§ PROBLEM DESCRIPTION
Quote exactly and only this range of lines in the data below: the line that holds "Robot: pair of" to the line that holds "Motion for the", both included.

*** Begin section ***

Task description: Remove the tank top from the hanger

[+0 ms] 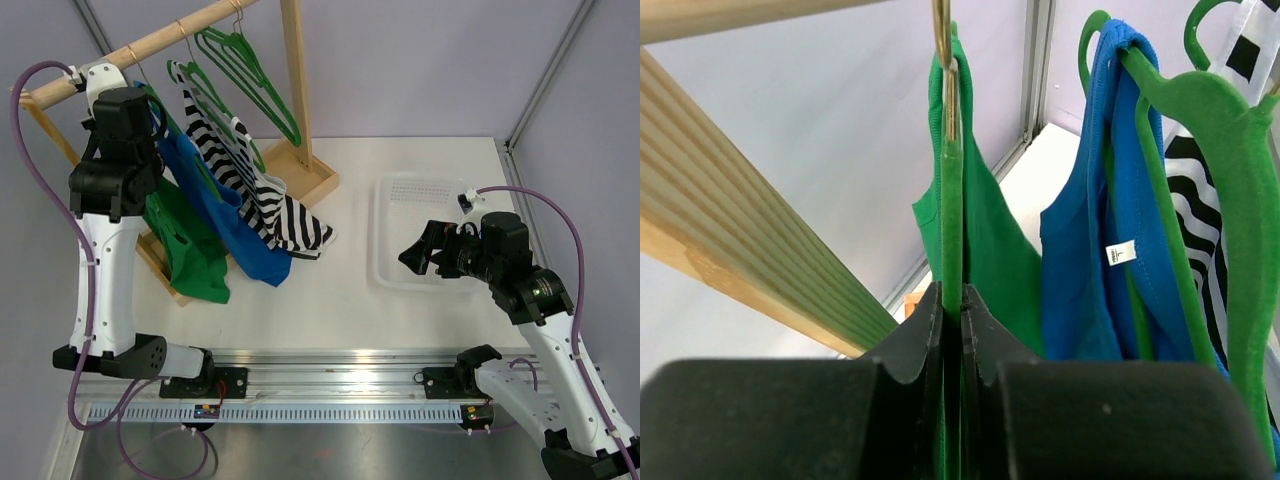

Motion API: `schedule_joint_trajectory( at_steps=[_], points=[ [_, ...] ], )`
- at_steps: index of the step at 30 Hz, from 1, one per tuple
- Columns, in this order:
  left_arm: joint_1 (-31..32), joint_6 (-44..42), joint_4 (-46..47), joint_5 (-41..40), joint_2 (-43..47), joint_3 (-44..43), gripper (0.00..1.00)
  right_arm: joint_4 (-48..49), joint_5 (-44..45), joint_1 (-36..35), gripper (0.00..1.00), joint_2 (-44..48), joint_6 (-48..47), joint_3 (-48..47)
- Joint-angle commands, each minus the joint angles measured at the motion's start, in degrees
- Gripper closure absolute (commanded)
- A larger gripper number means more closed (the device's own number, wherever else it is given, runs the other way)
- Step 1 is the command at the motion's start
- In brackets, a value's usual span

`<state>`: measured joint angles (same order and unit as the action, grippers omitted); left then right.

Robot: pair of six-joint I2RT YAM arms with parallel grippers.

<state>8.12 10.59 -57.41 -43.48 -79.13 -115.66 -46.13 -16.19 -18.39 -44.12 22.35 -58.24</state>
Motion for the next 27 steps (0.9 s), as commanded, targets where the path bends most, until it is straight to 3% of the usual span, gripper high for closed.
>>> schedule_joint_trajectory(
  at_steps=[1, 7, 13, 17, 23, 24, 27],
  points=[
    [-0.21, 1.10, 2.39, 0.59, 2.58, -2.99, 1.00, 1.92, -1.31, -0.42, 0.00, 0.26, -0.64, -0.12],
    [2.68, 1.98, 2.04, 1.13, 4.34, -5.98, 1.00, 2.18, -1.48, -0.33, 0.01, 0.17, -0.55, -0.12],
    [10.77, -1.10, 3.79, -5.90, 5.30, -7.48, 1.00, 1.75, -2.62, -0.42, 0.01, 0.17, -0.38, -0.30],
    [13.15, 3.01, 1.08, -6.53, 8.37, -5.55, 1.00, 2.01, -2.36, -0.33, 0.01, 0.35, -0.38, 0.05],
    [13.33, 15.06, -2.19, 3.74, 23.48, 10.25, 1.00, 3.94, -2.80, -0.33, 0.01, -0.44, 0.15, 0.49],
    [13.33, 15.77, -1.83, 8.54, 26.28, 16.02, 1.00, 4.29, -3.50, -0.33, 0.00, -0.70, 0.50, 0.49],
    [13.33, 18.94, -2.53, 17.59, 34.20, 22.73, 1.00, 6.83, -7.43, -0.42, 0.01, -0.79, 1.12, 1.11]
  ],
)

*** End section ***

§ EXERCISE SOLUTION
Robot: pair of six-joint I2RT YAM arms with parallel grippers.

<state>8.12 10.59 -57.41 -43.48 -79.13 -115.66 -46.13 -16.19 -18.39 -44.12 22.35 -58.24</state>
Motion for the next 27 steps (0.9 s), as commanded, targets where the path bends most, until it is straight to 3% of the usual span, gripper high for closed.

Nothing remains to add to the answer.